■ TRY IT: Your task is to filter the data below down to the lines holding "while".

[Extracted records]
%%

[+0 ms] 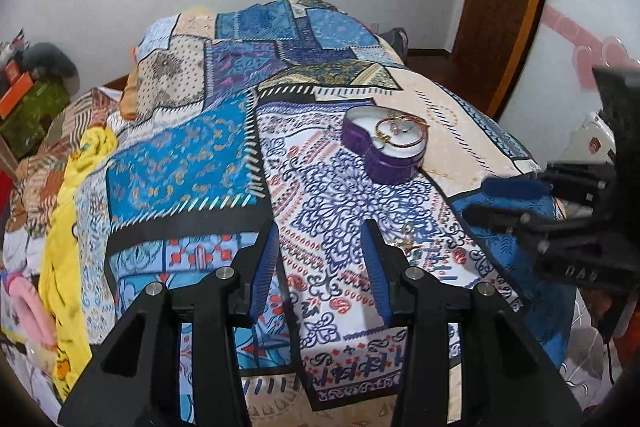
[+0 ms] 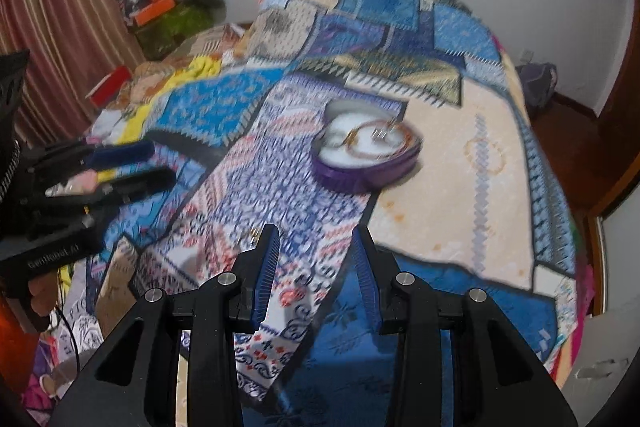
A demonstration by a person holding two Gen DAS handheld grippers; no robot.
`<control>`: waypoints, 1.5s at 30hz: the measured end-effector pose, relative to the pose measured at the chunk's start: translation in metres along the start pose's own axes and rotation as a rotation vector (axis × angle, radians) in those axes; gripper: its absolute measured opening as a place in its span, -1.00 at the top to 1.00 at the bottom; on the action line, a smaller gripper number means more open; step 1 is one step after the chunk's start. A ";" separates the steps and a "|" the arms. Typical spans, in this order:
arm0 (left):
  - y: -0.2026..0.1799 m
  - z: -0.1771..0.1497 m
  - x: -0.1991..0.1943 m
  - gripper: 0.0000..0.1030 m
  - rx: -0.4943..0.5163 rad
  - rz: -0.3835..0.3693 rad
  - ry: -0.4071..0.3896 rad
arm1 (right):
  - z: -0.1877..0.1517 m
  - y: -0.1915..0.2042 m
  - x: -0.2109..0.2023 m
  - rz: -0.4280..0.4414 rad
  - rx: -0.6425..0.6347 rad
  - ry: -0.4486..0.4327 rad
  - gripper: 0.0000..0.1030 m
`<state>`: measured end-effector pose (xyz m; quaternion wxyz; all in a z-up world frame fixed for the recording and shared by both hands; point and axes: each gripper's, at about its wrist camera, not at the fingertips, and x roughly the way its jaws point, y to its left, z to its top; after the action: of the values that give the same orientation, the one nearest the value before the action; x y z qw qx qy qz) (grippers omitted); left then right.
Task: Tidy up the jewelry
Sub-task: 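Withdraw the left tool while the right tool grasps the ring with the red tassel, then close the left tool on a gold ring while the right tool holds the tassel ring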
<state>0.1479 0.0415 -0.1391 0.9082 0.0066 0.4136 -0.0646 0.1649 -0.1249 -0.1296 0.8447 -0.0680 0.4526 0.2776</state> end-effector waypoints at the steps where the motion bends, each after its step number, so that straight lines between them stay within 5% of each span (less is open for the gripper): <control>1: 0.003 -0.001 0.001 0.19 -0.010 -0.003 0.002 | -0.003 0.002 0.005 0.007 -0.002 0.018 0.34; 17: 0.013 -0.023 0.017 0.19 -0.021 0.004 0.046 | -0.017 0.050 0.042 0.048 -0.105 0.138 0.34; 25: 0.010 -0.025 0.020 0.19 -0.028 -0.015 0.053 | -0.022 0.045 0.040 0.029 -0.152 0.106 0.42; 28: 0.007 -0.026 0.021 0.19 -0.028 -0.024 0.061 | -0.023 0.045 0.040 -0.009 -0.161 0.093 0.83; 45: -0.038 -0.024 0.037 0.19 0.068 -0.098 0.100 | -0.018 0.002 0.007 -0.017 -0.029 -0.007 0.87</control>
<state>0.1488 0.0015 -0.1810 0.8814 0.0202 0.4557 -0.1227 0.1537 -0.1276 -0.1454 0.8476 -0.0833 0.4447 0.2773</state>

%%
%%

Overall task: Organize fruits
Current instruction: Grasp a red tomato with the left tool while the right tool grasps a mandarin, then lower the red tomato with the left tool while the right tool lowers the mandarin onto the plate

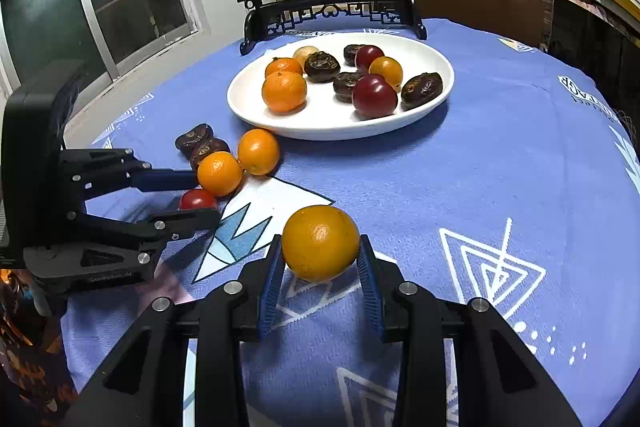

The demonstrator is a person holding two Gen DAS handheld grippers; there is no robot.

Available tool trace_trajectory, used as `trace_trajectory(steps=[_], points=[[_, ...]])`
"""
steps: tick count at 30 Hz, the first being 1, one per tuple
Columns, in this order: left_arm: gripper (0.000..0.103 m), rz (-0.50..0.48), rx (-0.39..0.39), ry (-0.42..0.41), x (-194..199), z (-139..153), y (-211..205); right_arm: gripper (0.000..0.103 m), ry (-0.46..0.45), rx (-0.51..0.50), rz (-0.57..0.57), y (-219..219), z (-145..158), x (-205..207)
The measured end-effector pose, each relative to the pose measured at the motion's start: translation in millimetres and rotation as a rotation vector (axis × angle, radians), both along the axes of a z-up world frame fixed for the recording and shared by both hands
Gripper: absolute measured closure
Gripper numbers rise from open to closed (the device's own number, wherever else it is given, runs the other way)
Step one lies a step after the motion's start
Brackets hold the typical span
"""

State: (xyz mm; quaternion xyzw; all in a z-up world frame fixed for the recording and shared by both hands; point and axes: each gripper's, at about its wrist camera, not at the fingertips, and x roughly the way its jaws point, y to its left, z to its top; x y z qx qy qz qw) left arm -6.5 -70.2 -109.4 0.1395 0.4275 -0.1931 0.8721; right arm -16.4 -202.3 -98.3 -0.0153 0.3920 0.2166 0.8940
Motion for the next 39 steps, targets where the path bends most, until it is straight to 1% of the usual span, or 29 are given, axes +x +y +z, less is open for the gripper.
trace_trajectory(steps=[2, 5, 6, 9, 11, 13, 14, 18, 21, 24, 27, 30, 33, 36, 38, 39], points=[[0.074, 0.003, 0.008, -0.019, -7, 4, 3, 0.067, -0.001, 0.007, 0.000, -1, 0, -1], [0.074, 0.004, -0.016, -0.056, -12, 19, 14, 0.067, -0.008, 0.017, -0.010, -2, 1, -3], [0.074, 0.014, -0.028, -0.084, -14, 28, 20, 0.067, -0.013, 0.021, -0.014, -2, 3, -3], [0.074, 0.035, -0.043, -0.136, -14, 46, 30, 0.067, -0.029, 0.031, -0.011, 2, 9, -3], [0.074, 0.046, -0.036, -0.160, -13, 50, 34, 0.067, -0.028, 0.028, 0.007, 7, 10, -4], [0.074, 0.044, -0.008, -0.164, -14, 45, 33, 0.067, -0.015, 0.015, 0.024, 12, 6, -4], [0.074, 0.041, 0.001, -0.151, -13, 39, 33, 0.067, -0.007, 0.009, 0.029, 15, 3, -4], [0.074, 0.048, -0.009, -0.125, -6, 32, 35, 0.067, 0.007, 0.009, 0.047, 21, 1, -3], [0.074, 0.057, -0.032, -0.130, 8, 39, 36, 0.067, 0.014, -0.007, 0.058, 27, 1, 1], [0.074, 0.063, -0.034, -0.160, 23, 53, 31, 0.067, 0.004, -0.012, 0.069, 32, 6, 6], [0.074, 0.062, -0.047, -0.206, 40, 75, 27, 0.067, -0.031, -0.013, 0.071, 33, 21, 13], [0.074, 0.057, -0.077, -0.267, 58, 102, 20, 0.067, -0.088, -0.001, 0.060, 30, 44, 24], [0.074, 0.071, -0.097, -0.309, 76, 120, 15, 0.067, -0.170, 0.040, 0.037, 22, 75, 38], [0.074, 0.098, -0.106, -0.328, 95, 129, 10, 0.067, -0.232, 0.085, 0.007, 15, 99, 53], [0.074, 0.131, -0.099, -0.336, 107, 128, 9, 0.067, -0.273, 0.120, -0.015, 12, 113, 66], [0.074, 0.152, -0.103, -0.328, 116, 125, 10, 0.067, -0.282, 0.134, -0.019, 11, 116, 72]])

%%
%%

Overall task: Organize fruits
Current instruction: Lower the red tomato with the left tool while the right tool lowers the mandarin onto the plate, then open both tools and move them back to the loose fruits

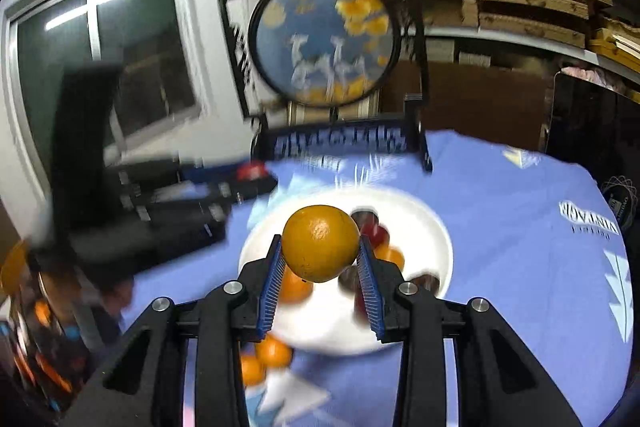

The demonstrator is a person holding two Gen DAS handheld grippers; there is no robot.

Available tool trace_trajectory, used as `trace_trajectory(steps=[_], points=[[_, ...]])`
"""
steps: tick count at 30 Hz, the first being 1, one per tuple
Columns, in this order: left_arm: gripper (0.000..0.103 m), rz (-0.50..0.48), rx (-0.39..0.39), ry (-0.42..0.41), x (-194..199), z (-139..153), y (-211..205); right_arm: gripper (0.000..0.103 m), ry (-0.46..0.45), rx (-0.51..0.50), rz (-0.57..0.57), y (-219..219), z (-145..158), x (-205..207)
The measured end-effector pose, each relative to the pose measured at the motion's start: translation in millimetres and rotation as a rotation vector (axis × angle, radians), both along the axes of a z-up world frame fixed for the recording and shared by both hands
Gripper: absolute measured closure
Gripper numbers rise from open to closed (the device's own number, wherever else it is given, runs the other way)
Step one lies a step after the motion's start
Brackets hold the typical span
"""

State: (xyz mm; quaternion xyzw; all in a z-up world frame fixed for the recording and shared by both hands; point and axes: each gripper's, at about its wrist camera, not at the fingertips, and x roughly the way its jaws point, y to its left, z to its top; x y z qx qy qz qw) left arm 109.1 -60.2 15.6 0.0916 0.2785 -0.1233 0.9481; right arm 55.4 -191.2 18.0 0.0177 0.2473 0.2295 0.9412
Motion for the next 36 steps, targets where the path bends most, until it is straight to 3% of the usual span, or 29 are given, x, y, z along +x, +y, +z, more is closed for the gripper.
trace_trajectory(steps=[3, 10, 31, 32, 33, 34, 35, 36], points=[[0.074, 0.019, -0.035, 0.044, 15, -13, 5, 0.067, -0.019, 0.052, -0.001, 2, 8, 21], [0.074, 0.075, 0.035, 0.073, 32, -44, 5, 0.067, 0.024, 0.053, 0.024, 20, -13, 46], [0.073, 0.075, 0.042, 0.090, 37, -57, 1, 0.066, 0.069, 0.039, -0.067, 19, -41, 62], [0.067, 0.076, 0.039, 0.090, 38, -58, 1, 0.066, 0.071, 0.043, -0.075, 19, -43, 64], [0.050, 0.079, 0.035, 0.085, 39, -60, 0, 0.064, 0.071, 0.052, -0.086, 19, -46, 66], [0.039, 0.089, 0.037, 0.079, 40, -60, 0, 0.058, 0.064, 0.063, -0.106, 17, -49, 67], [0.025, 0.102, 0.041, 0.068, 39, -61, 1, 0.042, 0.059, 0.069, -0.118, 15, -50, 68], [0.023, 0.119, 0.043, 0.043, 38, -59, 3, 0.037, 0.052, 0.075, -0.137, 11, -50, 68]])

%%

■ YOUR SOLUTION:
Sub-task: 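Withdraw the left tool while the right tool grasps the ring with the red tassel, then close the left tool on a gold ring while the right tool holds the tassel ring
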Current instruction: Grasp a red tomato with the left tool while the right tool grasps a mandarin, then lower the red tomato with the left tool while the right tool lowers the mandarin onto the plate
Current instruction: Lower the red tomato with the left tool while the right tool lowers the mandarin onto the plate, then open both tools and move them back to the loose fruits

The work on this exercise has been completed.